### EXERCISE PROMPT
Start at the line below containing "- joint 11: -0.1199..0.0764" and stop at the line containing "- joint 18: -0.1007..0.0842". Repeat every line of that stretch exactly, and nothing outside it.

Top of DATA EXTRACT

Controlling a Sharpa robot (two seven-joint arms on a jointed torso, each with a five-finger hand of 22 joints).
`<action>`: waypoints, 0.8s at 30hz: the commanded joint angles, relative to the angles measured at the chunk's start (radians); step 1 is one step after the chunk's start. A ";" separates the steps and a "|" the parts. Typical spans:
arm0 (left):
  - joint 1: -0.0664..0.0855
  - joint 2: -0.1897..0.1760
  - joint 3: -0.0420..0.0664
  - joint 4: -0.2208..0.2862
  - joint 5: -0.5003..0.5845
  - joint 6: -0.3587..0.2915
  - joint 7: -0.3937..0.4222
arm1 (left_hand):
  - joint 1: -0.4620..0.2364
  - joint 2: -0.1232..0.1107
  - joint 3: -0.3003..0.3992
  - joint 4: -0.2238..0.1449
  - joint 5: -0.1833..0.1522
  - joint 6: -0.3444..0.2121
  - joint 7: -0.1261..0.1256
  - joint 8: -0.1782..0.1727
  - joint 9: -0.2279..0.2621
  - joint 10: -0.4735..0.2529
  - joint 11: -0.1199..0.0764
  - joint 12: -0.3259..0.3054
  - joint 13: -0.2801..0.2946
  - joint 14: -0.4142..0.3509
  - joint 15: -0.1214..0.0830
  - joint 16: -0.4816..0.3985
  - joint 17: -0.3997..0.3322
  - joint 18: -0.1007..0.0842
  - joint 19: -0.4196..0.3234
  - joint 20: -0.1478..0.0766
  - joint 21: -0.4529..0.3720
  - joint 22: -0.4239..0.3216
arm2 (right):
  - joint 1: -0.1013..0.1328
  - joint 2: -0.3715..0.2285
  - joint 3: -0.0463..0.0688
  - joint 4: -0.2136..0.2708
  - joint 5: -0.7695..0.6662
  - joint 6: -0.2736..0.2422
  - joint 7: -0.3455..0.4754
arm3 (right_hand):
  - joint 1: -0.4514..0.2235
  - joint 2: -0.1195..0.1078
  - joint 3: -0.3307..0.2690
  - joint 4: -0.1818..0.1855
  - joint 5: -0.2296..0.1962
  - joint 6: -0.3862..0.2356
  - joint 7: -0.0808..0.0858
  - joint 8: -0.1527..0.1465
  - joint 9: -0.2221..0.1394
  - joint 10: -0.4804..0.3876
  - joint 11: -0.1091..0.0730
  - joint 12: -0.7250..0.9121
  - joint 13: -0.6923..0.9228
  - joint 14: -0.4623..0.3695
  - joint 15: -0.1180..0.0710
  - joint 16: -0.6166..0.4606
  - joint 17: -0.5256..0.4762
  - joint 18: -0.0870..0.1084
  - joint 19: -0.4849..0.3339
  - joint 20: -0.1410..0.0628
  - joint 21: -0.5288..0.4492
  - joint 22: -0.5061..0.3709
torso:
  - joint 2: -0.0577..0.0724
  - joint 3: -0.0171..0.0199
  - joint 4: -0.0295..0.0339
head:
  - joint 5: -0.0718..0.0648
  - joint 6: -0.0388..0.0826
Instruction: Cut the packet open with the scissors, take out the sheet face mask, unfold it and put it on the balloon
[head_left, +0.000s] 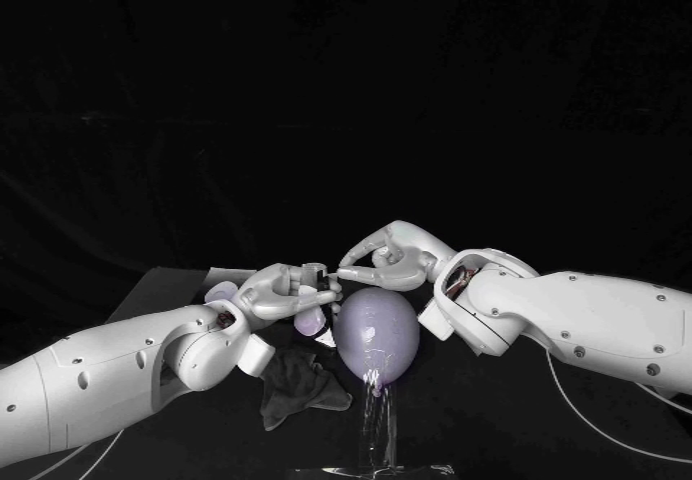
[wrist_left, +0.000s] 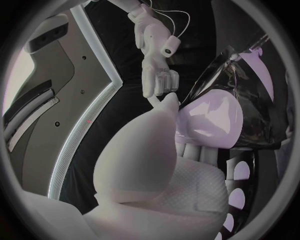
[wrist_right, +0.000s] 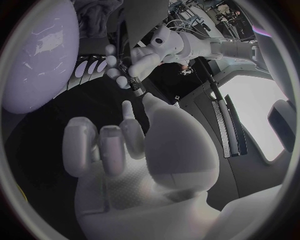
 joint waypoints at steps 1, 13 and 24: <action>0.002 0.007 0.002 0.000 -0.103 -0.107 0.020 | -0.008 0.005 0.021 -0.006 -0.003 0.031 -0.011 0.013 0.004 0.043 -0.015 -0.009 -0.004 0.029 -0.013 0.006 0.009 -0.004 -0.011 -0.020 0.055 0.036 | 0.000 0.007 0.001 -0.001 -0.015 0.050 -0.031 | -0.010 -0.001 -0.010 0.000 -0.006 0.000 0.000 0.004 0.001 -0.003 -0.003 -0.004 0.043 0.076 0.004 0.004 0.125 -0.015 -0.001 -0.005 -0.005 0.046 | 0.000 -0.0003 0.0002 | -0.001 0.002; 0.002 0.017 0.002 0.001 -0.150 -0.165 0.016 | -0.042 -0.007 0.087 -0.020 -0.003 0.053 -0.026 0.030 0.013 0.104 -0.031 -0.045 -0.004 0.069 -0.028 0.002 0.028 -0.009 -0.064 -0.038 0.173 0.116 | -0.006 0.046 0.000 -0.022 -0.093 0.003 -0.054 | -0.002 -0.008 -0.041 -0.009 -0.016 -0.030 0.007 -0.004 0.002 -0.017 0.004 -0.018 0.037 0.074 0.009 0.001 0.120 -0.009 -0.022 -0.002 -0.026 0.024 | 0.001 -0.0013 0.0014 | 0.005 0.001; 0.002 0.023 0.002 0.007 -0.299 -0.243 0.008 | -0.079 -0.029 0.155 -0.040 -0.003 0.052 -0.026 0.038 0.019 0.127 -0.032 -0.078 -0.004 0.079 -0.029 -0.012 0.048 -0.006 -0.115 -0.036 0.253 0.171 | -0.010 0.070 0.000 -0.038 -0.151 -0.047 -0.070 | 0.009 -0.004 -0.060 -0.009 -0.020 -0.048 0.013 -0.006 0.004 -0.051 0.010 -0.067 0.001 0.070 0.015 -0.005 0.109 -0.004 -0.039 0.004 -0.045 0.007 | 0.001 -0.0015 0.0011 | 0.009 -0.001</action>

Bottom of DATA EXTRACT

### WRITTEN SOLUTION
  - joint 11: -0.1199..0.0764
  - joint 12: -0.3259..0.3054
  - joint 13: -0.2801..0.2946
  - joint 14: -0.4142..0.3509
  - joint 15: -0.1214..0.0830
  - joint 16: -0.4816..0.3985
  - joint 17: -0.3997..0.3322
  - joint 18: -0.1007..0.0842

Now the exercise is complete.